** Records to process follows **

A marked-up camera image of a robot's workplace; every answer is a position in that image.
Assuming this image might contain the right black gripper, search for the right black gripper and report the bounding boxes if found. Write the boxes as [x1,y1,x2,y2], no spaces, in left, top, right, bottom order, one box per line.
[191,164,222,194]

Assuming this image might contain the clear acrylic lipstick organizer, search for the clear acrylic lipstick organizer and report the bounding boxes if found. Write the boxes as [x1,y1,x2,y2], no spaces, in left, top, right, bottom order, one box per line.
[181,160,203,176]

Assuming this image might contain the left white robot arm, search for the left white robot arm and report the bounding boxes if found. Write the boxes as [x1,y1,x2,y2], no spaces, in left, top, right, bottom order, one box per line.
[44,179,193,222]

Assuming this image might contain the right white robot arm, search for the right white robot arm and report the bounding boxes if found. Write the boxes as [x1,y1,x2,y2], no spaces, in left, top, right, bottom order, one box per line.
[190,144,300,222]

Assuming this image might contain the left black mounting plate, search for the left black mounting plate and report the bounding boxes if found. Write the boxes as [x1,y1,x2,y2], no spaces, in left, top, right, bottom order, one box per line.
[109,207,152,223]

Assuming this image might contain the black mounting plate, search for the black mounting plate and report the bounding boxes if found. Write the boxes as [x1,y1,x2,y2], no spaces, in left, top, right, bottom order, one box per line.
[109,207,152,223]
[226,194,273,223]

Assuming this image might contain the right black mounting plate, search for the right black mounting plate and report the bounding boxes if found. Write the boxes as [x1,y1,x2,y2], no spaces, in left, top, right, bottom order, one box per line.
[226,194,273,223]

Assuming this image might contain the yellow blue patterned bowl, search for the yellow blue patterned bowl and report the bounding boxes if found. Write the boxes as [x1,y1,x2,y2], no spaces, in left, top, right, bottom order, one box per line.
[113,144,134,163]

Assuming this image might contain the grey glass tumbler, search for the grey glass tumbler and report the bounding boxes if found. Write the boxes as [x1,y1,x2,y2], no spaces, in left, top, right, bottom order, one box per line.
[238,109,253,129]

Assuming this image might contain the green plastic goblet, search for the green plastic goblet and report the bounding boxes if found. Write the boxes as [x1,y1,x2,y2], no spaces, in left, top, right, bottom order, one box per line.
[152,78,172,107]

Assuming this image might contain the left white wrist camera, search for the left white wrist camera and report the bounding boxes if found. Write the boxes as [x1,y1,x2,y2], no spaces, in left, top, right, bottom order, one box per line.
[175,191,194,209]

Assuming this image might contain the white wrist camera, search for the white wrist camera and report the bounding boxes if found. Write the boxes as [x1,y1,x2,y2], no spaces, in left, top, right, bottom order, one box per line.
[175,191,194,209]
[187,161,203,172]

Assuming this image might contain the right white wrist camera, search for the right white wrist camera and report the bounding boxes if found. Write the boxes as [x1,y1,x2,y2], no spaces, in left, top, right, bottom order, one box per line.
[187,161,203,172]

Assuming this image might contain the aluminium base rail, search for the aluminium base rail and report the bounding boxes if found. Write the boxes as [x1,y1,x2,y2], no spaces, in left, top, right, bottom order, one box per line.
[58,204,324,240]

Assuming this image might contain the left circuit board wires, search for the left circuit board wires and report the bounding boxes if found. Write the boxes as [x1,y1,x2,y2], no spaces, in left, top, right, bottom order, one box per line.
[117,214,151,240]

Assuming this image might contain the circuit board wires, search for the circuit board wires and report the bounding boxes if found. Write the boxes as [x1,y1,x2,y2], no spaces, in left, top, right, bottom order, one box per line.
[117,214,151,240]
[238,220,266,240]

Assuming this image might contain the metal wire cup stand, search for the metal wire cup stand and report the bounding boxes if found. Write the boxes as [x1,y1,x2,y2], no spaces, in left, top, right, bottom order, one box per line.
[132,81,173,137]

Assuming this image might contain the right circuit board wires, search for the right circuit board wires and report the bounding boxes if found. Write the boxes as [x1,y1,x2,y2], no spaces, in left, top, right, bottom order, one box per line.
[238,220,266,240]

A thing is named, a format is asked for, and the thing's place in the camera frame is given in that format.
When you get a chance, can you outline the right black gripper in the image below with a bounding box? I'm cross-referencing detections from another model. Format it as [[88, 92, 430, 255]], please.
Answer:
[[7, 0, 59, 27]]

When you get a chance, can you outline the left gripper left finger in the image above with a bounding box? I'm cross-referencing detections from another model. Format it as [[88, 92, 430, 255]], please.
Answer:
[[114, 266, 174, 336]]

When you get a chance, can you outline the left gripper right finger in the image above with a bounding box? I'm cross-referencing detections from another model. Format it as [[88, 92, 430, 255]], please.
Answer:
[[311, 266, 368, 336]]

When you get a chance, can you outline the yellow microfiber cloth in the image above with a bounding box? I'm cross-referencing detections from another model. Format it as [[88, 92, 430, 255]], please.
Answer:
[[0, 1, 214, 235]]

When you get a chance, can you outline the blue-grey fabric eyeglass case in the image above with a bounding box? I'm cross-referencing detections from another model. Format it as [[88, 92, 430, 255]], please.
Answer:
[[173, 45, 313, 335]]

** End of Records to process **

Examine the records above and state the number of lines that include "finger", with no further text.

2